## Exercise objective
Line by line, reproduce exactly the beginning of the listing below, ending with the line that contains "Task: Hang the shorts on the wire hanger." and adding nothing.
Start of Block
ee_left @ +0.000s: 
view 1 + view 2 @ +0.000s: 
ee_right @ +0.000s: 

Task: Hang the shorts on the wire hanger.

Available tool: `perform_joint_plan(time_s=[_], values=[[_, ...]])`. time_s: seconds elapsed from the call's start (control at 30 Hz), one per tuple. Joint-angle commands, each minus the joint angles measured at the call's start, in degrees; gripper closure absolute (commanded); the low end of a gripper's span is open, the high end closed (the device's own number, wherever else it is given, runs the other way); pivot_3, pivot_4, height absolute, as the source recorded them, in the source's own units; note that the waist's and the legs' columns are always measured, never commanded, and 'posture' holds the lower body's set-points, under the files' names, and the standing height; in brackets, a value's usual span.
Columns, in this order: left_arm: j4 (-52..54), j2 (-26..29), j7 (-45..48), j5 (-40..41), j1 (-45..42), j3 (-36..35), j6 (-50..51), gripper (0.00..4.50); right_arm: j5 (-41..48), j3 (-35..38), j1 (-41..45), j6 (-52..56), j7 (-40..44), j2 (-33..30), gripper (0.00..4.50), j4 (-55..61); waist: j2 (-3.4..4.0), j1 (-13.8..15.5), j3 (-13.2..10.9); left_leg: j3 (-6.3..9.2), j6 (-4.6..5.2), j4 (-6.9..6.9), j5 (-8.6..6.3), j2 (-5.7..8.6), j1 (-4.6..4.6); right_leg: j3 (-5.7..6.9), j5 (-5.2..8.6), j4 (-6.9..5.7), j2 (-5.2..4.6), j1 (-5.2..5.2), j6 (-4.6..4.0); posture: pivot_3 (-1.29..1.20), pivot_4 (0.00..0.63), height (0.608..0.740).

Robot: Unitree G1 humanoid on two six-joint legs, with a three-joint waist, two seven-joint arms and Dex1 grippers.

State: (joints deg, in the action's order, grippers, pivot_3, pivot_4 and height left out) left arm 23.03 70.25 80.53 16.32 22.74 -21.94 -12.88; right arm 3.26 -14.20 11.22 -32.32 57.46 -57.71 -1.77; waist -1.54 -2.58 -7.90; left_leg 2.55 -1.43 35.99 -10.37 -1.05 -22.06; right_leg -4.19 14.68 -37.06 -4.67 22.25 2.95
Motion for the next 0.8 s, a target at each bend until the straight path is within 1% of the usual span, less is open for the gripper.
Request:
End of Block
## Task solution
ee_left @ +0.000s: 
view 1 + view 2 @ +0.000s: 
ee_right @ +0.000s: 

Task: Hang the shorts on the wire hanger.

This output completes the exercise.